→ **Your instructions**:
Print the listing from its top line through the line containing "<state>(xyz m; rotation", nothing more, and leave out the pictures.

_ _ _ _

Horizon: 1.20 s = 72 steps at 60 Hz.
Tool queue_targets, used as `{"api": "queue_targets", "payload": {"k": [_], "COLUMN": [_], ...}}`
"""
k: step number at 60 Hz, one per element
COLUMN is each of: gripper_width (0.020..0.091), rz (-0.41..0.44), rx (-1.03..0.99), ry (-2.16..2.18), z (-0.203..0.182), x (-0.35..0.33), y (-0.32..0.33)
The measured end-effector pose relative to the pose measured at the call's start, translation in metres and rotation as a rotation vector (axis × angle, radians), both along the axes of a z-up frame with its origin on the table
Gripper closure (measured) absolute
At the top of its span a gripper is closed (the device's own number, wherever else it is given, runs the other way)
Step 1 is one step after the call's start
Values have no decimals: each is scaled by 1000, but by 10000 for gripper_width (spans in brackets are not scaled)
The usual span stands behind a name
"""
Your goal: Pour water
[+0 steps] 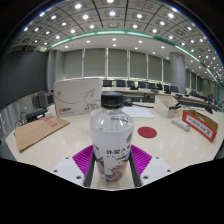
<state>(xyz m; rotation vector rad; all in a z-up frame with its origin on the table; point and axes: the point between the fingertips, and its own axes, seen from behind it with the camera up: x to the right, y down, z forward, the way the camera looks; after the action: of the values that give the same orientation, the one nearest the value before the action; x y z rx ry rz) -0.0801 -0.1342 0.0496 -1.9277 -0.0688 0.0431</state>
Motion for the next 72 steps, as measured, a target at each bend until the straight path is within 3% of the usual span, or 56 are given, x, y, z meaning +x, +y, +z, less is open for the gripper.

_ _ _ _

→ **Written answer**:
Horizon: 1.20 s = 72 steps at 60 Hz.
Tool queue_targets, used as `{"api": "queue_targets", "payload": {"k": [_], "COLUMN": [_], ...}}`
"""
k: step number at 60 Hz, one per element
COLUMN is each of: gripper_width (0.020..0.091), rz (-0.41..0.44), rx (-1.03..0.99), ry (-2.16..2.18), z (-0.203..0.182), x (-0.35..0.33), y (-0.32..0.33)
The measured end-effector pose relative to the pose measured at the call's start, translation in metres and rotation as a rotation vector (axis × angle, radians), both along the axes of a z-up frame with its origin on the table
Gripper closure (measured) absolute
At the top of its span a gripper is closed (the device's own number, wherever else it is given, runs the other way)
Step 1 is one step after the call's start
Values have no decimals: each is scaled by 1000, but by 10000 for gripper_width (spans in brackets are not scaled)
The usual span stands behind a name
"""
Your goal: Pour water
[+0 steps] 
<state>(xyz m; rotation vector rad; all in a z-up frame with its origin on the table; point and axes: the point between the fingertips, and its own axes, seen from behind it with the camera up: x to the right, y down, z forward, the way the camera looks; after the action: of the values that give the same orientation, the one nearest the value before the action; x y z rx ry rz) -0.0801 -0.1342 0.0496 -1.9277 -0.0688 0.0431</state>

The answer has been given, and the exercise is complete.